# BF Price on slabs????



## ~CONNER~ (Oct 26, 2010)

What is the market value on slabs these days??? 
Depending on what web site i'm on, they seem to be all over the board... From $5 - $17 BF
I'm looking to sale a few walnut slabs; but of course as soon as you post something on craigslist, everyone thinks that you're hard up for money and will basically give it away. 

Here are a few dimensions of the slabs;
2.25 x 28 x 72
2.25 x 24 x 84
2.50 x 17 x 60
1.75 x 27 x 72

These slabs have some cracks, minimal checking and have medium character. 

I'm just trying to get an idea of what these walnut slabs are going for; I'm not looking to get rich off them, I'm just looking to be fair!


----------



## Daren (Oct 14, 2006)

~CONNER~ said:


> Depending on what web site i'm on, they seem to be all over the board... From $5 - $17 BF


:yes: That's true. I sell certain species for $X.xx a bft and too see someone else selling it for twice that...or 1/2 that...so you have to figure out what your local market will bear.

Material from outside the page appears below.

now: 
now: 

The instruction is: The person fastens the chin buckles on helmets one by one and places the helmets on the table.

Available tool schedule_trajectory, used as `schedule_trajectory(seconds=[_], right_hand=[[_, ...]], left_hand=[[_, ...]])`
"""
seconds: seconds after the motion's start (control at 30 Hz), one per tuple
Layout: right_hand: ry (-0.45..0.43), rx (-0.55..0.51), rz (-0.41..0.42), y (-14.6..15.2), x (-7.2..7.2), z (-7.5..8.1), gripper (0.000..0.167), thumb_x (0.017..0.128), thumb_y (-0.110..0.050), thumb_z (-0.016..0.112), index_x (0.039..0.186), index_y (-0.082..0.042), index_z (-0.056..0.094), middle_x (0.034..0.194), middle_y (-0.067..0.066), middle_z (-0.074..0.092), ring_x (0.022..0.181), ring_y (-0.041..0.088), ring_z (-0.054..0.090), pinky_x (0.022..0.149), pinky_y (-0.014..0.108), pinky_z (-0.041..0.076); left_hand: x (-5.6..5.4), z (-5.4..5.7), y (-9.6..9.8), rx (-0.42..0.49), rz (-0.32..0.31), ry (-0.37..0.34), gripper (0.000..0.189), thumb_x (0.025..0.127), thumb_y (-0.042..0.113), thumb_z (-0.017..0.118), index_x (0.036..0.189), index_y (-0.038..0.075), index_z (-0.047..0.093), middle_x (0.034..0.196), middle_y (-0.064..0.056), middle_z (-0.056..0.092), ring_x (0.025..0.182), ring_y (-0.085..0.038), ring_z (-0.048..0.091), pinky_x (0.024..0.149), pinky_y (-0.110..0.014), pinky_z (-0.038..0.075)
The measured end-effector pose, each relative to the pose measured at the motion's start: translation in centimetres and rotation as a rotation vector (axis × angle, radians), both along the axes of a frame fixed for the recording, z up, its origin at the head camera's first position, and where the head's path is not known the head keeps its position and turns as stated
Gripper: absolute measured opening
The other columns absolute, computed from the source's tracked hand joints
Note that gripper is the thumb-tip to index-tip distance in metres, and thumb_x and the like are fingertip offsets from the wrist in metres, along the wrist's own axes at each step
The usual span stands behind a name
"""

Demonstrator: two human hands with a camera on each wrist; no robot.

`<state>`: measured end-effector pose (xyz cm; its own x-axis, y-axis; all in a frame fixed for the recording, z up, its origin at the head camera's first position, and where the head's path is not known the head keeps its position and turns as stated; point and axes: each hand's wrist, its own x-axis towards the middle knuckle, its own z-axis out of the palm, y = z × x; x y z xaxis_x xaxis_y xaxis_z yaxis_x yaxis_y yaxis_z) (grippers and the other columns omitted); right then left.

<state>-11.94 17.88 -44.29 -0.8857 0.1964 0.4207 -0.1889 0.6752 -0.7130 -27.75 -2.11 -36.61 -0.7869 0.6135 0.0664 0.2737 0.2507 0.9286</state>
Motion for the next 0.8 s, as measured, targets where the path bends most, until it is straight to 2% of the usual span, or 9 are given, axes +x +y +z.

Sight unseen I cannot value your slabs. Hey it would be peachy if you could get the $17, heck even better $20 bft...around here something like the first one since it is so wide would be $8-$10 bft at that thickness. So 31.5 bft = $250-$300 for a really nice slab. Just my opinion.


.


----------



## Daren (Oct 14, 2006)

And to add places where walnut doesn't grow they pay $10+ bft for 4/4 lumber, nothing special ($3 stuff here)...so If you have a web presence maybe selling out of state is worth the effort.





.


----------



## ~CONNER~ (Oct 26, 2010)

Thanks Daren! You the man! 
I was thinking on the same lines, $7-$10 BF. It just amazes me how these prices differentiate! I just wanted to get a little reassurance that i wasn't about to really stick it to someone.


----------



## Roger Newby (May 26, 2009)

~CONNER~ said:


> Thanks Daren! You the man!
> I was thinking on the same lines, $7-$10 BF. It just amazes me how these prices differentiate! I just wanted to get a little reassurance that i wasn't about to really stick it to someone.



If the customer is willing to pay the price, then you're not sticking it to them. Their pain is self inflicted. :laughing:


----------



## ~CONNER~ (Oct 26, 2010)

Very true! Great words Roger!


----------



## cody.sheridan-2008 (May 23, 2010)

~CONNER~ said:


> Very true! Great words Roger!


 yep too true


----------